During a visit to Washington in April, Qubad Talabani, the deputy prime minister of Iraq’s semiautonomous Kurdistan Regional Government, or KRG, declared that “the real existential threat facing Kurdistan today is the state of [its] economy.” The KRG’s monthly deficit had risen above $100 million, adding more strains on an already-teetering economy.
Four months later, the KRG continues to face a financial crisis as oil production slows amid attacks from the Islamic State, refineries fall offline, and export quality drops. Kurdish leaders consider their region’s oil fields to be the foundation for an envisaged state. But falling oil revenue leaves them with few economic options. The current mess also exacerbates widening political divisions between the KRG’s main political parties. If left unaddressed, these interrelated issues threaten to unmoor Kurdish unity and destroy Irbil’s national project.

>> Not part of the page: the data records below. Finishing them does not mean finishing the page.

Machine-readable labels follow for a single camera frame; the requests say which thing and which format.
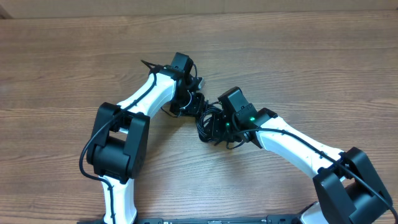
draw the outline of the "robotic arm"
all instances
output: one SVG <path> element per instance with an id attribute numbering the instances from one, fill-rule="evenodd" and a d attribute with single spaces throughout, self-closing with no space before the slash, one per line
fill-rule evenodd
<path id="1" fill-rule="evenodd" d="M 90 139 L 92 144 L 87 146 L 88 163 L 113 190 L 103 182 L 106 213 L 98 223 L 354 224 L 372 223 L 391 208 L 392 199 L 363 151 L 354 147 L 343 152 L 311 139 L 289 126 L 275 112 L 267 108 L 257 111 L 238 87 L 218 98 L 222 109 L 208 104 L 204 96 L 197 93 L 204 79 L 190 74 L 195 65 L 187 55 L 176 53 L 171 65 L 166 66 L 144 63 L 150 68 L 148 81 L 117 105 L 103 103 L 100 106 Z M 230 142 L 240 142 L 240 145 L 252 142 L 287 159 L 313 179 L 319 202 L 299 214 L 268 215 L 261 219 L 137 219 L 134 179 L 144 163 L 149 121 L 169 101 L 174 115 L 195 117 L 202 141 L 216 141 L 216 144 L 226 141 L 227 147 Z M 211 118 L 203 121 L 206 115 Z M 126 133 L 126 141 L 109 136 L 110 131 Z M 344 188 L 341 181 L 353 177 L 356 182 Z M 377 197 L 377 193 L 390 207 Z"/>

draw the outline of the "black cable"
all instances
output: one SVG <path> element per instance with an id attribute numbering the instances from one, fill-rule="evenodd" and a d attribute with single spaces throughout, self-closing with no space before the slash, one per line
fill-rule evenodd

Over the past decade, the KRG has amassed estimated oil reserves of more than 45 million barrels. In 2015, it sent 421,000 barrels per day through the Ceyhan pipeline to Turkey. Yet this trade has only funded elusive prosperity. Since February 2015, exports have slowed because of threats from the Islamic State, which has attacked Kurdish oil infrastructure, along with technical malfunctions. During the same period, global oil prices plunged from nearly $100 per barrel to under $50. For more than four months in 2015 and 2016, Irbil could not pay civil sector salaries and was forced to reduce pensions for government employees, who make up more than half the Kurdish workforce.